• ABOUT THIS TASK: The data below should be transcribed in full, with no picture included.

Stored items
=== Begin Enclosure ===

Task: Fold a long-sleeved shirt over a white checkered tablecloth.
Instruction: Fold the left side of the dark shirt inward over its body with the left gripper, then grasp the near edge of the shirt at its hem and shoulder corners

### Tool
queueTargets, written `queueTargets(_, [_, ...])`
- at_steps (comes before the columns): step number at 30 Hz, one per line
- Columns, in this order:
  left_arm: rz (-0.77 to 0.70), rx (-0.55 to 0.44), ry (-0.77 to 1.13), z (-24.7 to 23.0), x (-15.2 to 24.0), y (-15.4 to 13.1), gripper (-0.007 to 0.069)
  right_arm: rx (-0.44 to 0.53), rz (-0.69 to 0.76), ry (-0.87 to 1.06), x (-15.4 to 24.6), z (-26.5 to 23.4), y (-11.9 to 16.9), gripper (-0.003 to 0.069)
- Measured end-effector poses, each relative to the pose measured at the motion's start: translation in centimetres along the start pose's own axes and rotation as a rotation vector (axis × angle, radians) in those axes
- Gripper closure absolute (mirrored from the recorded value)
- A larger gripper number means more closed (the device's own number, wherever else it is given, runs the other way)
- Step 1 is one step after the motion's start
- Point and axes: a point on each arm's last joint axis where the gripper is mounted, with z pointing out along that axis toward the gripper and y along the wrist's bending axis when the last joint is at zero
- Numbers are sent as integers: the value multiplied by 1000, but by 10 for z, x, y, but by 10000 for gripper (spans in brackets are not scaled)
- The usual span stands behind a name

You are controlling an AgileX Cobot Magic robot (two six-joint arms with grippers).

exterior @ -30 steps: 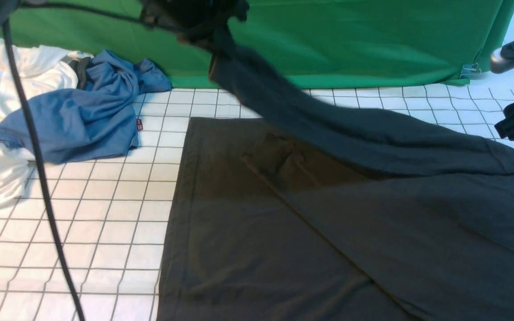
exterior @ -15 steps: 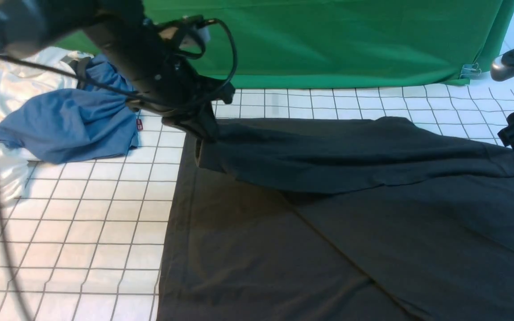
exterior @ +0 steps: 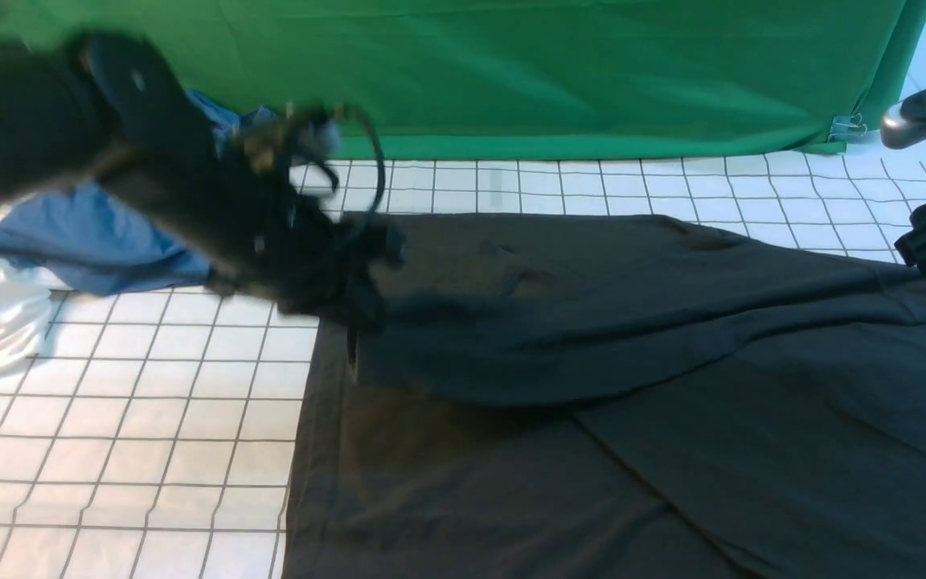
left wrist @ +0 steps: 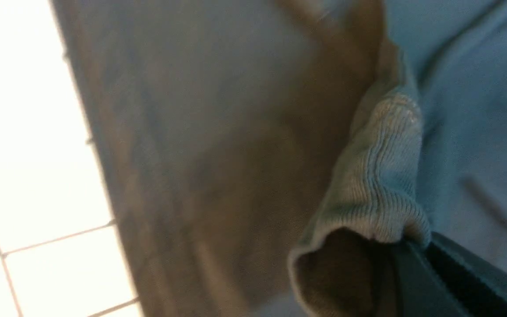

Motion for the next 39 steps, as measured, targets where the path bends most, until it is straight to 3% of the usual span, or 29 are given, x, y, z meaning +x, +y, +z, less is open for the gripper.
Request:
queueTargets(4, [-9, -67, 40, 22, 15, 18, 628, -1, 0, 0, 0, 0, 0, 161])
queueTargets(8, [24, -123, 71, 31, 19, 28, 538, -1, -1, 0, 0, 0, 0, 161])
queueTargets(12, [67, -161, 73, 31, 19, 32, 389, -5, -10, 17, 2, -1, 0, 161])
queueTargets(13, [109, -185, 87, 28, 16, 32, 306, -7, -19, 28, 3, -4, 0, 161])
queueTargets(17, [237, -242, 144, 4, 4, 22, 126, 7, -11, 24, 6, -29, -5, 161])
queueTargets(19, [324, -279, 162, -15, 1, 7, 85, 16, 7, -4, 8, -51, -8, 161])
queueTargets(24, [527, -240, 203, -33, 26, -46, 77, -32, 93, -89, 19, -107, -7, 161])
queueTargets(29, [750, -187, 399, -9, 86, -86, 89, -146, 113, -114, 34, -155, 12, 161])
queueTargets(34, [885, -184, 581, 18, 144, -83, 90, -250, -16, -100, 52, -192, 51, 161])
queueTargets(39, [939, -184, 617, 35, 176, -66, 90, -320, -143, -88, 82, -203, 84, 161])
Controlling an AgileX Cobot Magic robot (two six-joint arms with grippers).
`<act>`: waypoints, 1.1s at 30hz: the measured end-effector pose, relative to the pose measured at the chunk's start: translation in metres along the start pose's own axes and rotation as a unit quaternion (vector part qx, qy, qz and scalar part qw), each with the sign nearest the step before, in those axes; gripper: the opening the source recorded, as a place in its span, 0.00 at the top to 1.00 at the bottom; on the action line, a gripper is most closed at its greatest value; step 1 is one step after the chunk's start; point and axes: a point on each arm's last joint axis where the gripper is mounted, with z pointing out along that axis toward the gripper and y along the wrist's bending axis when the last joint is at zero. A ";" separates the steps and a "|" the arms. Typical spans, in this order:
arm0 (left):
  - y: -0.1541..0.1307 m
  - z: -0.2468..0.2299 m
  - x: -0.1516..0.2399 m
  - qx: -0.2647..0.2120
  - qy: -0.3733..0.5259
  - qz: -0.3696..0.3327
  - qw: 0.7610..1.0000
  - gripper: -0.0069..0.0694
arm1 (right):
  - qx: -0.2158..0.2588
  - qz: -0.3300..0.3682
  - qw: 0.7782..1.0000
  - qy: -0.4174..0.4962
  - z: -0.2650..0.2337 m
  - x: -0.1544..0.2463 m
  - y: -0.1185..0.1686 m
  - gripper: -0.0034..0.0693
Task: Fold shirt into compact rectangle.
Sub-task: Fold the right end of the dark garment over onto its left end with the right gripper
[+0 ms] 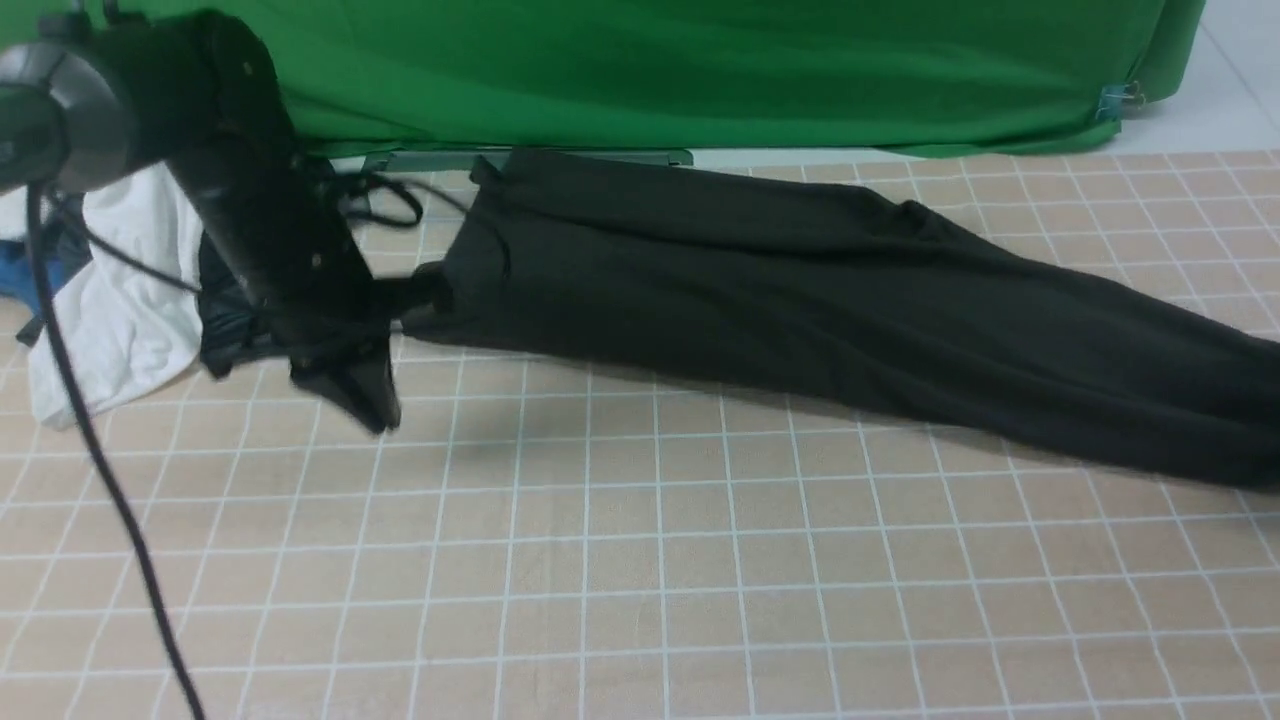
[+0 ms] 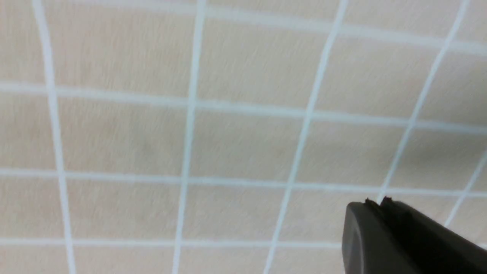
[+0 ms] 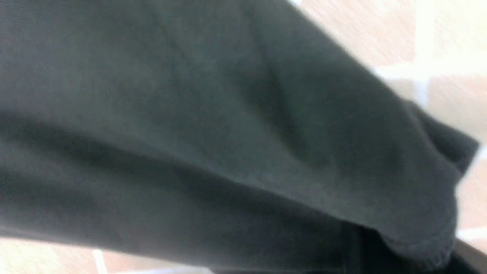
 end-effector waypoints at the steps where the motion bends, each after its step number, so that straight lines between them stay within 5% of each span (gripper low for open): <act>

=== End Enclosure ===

• TASK SOLUTION:
Task: Fold a long-sleeved shirt over a white checkered tablecloth.
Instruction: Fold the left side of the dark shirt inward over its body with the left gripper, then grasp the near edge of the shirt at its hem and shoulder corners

### Tool
queueTargets, written `queueTargets(_, [_, ...])`
- at_steps (comes before the columns): step number at 30 Hz, one per line
- Columns, in this order:
  left_arm: rz (-0.77 to 0.70), rx (-0.55 to 0.44), ry (-0.77 to 1.13), z (-24.7 to 23.0), x (-15.2 to 24.0), y (-15.4 to 13.1), gripper (-0.007 to 0.069)
  right_arm: rx (-0.44 to 0.53), rz (-0.69 to 0.76), ry (-0.87 to 1.06), x (-15.4 to 24.6), z (-26.5 to 23.4), y (-11.9 to 16.9), gripper (-0.003 to 0.069)
- Measured end-effector poses, each relative to the pose measured at the motion's start: translation in centimetres along the start pose's own axes and rotation as a rotation vector (axis × angle, radians) in those axes
- Gripper closure absolute (mirrored from the recorded value)
- A larger gripper number means more closed (the device's own number, wherever else it is given, runs the other way)
- Step 1 is one step after the motion's start
- Point and axes: a point on each arm's last joint axis where the gripper is mounted, with z pointing out along that axis toward the gripper and y along the wrist's bending axis when the last joint is at zero
- Numbers are sent as integers: the value multiplied by 1000, but by 10 for z, x, y, but by 10000 for gripper (spans in brackets are not scaled)
- The usual span stands behind a name

You are controlling an AgileX Cobot Magic robot (two six-joint arms with grippers).

exterior @ -30 steps: 
exterior @ -15 steps: 
exterior @ +0 steps: 
left wrist @ +0 steps: 

Motion for the next 39 steps, as measured, targets where the path bends most, until it is straight to 3% of the usual span, or 29 are given, x, y, z meaning +x, +y, +z, less is open for the gripper.
Request:
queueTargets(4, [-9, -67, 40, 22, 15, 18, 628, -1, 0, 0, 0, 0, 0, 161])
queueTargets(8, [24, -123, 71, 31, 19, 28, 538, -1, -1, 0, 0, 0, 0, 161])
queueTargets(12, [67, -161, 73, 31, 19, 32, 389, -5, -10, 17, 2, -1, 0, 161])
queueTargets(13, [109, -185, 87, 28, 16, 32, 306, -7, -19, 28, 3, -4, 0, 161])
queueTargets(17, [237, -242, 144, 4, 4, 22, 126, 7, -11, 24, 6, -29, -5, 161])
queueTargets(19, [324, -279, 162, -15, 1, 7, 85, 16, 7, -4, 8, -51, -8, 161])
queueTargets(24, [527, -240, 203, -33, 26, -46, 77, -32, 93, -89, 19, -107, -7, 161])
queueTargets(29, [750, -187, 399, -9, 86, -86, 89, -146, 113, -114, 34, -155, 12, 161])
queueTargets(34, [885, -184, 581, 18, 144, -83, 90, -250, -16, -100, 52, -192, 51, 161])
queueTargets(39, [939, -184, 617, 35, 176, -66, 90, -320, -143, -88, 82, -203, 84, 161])
Controlling an AgileX Cobot Magic robot (two six-joint arms with grippers).
`<act>`: waypoints, 1.1s at 30hz: the measured end-effector pose, relative to the pose measured at the chunk's start: translation in metres along the start pose's own axes and rotation as a unit quaternion (vector part qx, qy, qz and scalar part qw), each with the sign nearest the step before, in those axes; gripper: the opening the source recorded, as a place in its span, 0.00 at the top to 1.00 at the bottom; on the action line, a gripper is most closed at its greatest value; step 1 is one step after the chunk's start; point and axes: a point on each arm's last joint axis where the gripper is mounted, with z pointing out along that axis toward the gripper and y along the wrist's bending axis when the last joint is at zero. A ";" separates the steps and a "|" the arms. Typical spans, in this order:
arm0 (left):
  - y: -0.1541..0.1307 m
  - z: -0.2468..0.2299 m
  - x: -0.1516..0.2399 m
  - qx: -0.2647..0.2120
  - qy: -0.3733..0.5259
  - qz: -0.3696..0.3327
  - qw: 0.7610..1.0000
  - gripper: -0.0069..0.0694
arm1 (right):
  - qx: -0.2158..0.2588
  - qz: -0.3300..0.3682
  - qw: 0.7782..1.0000
  - qy: -0.4174..0.4962
  - z: -0.2650..0.2337 m
  - x: -0.1544..0.2463 m
  - y: -0.1185..0.1686 m
  - gripper: -0.0034..0.0693
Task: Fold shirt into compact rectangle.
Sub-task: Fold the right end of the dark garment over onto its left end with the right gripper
[+0 ms] 
[+0 ms] 
[+0 ms] 
 end-effector waypoints at the steps where the motion bends, each after its step number, so that straight lines between them stay within 5% of each span (gripper low for open): <act>

What this exercise asked for has been supplied.